Car sans ces voix qui, hors du monde occidental, adoptent l’universalité des droits de l’homme comme fondement philosophique de leur lutte pour l’émancipation, les Lumières ne profiteraient qu’aux Européens.

Abandonner – pour des raisons économiques ou géostratégiques – les millions de libres-penseurs, hommes ou femmes, qui sont chaque jour persécutés dans les pays islamiques, est une trahison des valeurs des Lumières.

Mais pour les soutenir, il faut commencer par montrer l’exemple. On ne peut pas, sous prétexte de lutte contre l’islamophobie, empêcher les gens de critiquer l’islam, par peur de heurter les sensibilités religieuses.

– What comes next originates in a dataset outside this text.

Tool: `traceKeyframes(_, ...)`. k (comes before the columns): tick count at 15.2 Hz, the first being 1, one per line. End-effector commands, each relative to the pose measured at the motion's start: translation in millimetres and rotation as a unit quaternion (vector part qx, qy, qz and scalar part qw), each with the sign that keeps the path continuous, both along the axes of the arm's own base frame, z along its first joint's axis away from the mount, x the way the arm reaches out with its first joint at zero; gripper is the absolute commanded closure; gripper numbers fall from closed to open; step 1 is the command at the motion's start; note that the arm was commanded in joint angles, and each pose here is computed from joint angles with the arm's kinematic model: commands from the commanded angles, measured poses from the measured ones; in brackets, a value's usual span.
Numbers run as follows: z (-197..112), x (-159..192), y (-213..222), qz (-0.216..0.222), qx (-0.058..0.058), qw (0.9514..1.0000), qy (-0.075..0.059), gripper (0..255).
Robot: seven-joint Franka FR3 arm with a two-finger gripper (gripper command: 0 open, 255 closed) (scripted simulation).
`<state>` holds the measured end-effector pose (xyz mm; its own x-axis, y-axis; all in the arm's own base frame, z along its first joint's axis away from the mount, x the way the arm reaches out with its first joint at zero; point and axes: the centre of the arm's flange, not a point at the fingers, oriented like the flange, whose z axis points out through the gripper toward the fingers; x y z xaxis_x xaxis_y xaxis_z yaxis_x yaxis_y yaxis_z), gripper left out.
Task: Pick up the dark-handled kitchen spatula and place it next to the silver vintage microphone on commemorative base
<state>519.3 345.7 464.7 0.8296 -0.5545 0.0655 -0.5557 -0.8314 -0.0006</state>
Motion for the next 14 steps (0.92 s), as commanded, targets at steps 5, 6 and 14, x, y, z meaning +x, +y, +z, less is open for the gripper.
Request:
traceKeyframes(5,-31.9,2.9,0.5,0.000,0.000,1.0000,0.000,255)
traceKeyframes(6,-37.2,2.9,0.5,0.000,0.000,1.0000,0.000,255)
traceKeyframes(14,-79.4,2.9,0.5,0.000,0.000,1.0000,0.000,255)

En 2017, Ensaf Haidar était venue plaider devant le Conseil des droits de l’homme des Nations unies. A cette occasion, elle m’a dit : « Si Raif vivait en Europe, on l’accuserait d’islamophobie ! » Dans le monde occidental, ce terme est un mot magique qui condamne au silence tous ceux qui défendent la liberté de pensée, et rend impossible toute discussion sérieuse sur l’islam. Ainsi, lorsqu’en Europe des militants laïques ou des ex-musulmans dénoncent les violations des droits de l’homme commises au nom de l’islam, une certaine gauche, qui croit défendre les musulmans, les accuse d’islamophobie, légitimant certaines pratiques rétrogrades. En réalité, ceux qui critiquent l’obscurantisme religieux ne se battent pas contre les musulmans, mais pour les musulmans.

Paradoxe

Réserver les Lumières aux Occidentaux, c’est faire preuve d’un racisme et d’un ethnocentrisme bien plus grand que ce qu’on croit éviter dans cette confusion du racisme et de la critique religieuse.

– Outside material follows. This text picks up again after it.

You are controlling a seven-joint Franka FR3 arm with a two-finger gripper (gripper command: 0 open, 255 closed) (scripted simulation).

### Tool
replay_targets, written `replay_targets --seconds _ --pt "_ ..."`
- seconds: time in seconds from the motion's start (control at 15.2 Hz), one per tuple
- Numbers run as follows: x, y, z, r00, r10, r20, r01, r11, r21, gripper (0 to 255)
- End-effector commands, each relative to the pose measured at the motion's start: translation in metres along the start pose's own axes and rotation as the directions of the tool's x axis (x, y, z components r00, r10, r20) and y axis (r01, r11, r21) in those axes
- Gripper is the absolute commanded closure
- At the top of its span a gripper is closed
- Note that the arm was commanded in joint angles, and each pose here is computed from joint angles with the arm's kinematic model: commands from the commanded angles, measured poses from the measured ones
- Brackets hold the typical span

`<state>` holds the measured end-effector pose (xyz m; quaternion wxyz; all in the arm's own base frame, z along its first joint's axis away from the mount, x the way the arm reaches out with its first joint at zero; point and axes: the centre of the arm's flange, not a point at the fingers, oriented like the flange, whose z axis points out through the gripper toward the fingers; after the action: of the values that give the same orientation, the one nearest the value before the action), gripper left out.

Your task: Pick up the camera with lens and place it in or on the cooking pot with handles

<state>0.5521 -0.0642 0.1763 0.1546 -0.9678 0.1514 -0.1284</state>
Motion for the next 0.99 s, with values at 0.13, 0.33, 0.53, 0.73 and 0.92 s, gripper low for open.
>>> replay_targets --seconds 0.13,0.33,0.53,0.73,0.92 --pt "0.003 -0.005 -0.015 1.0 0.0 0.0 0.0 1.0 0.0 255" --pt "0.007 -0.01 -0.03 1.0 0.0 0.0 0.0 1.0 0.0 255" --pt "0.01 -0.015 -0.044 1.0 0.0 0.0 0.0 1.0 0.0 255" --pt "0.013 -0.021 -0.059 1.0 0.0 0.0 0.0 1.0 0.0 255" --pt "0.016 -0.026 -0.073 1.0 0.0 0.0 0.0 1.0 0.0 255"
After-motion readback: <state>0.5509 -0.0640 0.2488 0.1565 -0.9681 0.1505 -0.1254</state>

Il est aussi paradoxal de voir que pendant qu’ailleurs, des femmes musulmanes risquent leur vie pour s’affranchir du voile ou de la burqa, certaines féministes défendent ici ces symboles d’oppression au nom de la liberté, en harmonie avec les intérêts de sociétés telles que Nike et H&M, dont les campagnes publicitaires et les collections tendent à normaliser ces symboles de l’islam politique. Ces féministes expliquent qu’on ne peut pas imposer à une femme la façon dont elle doit s’habiller, sauf si c’est une certaine conception de l’islam qui l’impose. Elles oublient que la religion a toujours été ce qui menace le plus les libertés des femmes – comme on peut d’ailleurs le voir avec le débat sur l’avortement.

De même, on regroupe tous ceux qui viennent de pays musulmans, peu importe leur degré de religiosité, leur origine ou leur culture, sous l’étiquette « musulmans ». On réduit ainsi leur identité à sa seule dimension religieuse, et on veut naïvement les protéger du racisme en luttant contre « l’islamophobie ». Ne seraient-ils plus jamais victimes de racisme s’ils se convertissaient à une autre religion ?

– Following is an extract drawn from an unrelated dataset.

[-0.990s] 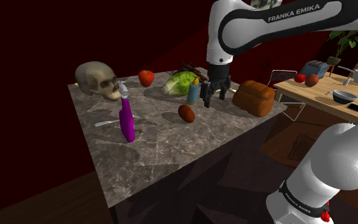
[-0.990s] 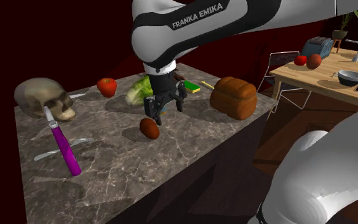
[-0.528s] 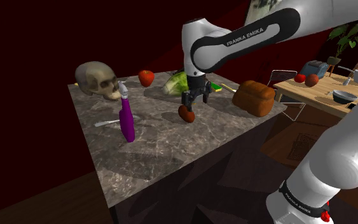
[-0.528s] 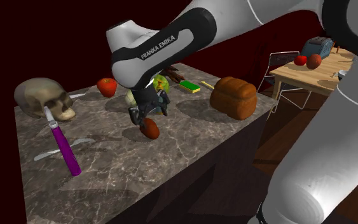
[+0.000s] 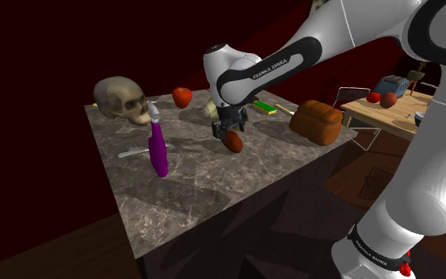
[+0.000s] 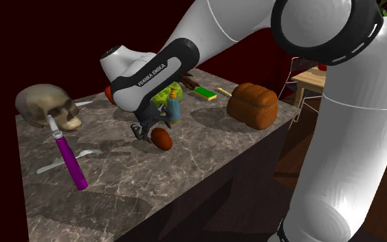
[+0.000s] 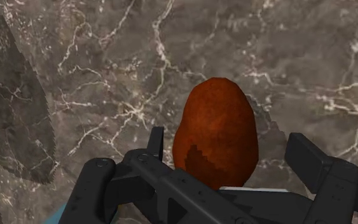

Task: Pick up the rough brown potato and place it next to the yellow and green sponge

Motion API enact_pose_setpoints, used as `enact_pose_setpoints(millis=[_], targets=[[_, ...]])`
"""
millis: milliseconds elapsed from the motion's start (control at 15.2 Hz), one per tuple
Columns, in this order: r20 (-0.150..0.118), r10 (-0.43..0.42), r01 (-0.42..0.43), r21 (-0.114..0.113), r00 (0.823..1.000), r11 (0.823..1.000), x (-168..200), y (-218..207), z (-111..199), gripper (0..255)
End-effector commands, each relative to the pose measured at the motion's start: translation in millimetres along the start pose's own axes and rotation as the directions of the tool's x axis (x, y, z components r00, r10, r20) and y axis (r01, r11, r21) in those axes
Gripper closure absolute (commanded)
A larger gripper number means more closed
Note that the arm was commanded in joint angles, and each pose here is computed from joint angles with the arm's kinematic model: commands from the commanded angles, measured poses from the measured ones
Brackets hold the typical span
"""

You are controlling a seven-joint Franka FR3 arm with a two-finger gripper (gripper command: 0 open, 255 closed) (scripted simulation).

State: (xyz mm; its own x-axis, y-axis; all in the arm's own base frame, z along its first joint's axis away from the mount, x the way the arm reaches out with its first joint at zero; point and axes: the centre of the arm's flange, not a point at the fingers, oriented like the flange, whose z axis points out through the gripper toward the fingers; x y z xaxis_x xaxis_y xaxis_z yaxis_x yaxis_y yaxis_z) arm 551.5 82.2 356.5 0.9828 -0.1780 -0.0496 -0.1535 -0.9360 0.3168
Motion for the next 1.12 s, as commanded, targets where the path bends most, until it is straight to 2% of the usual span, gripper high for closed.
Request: enact_pose_setpoints(millis=[0,330,792,858,1056], targets=[[-0.001,0.002,-0.002,-0.004,1.000,1.000,3.1,-1.2,11.1,0],[-0.001,0.002,-0.002,-0.004,1.000,1.000,3.2,-1.1,35.3,0],[-0.001,0.002,-0.002,-0.004,1.000,1.000,3.2,-1.1,35.2,0],[-0.001,0.002,-0.002,-0.004,1.000,1.000,3.2,-1.1,35.2,255],[-0.001,0.002,-0.002,-0.004,1.000,1.000,3.3,-1.1,35.3,255]])
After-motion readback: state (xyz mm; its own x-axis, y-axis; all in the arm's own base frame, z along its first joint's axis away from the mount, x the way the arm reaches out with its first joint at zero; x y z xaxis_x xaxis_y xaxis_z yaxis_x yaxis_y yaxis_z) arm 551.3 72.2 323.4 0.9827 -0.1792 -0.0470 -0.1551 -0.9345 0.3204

Les vrais alliés des démocraties sont ceux qui luttent courageusement pour la liberté et contre les théocraties religieuses. Raif Badawi est un chantre de la liberté d’expression. Son histoire nous prouve que la philosophie des Lumières n’est pas un concept abstrait, ne se réduit pas à de vieux textes dans nos bibliothèques. C’est un ensemble de principes qui ne survit que s’il existe des gens qui les défendent. »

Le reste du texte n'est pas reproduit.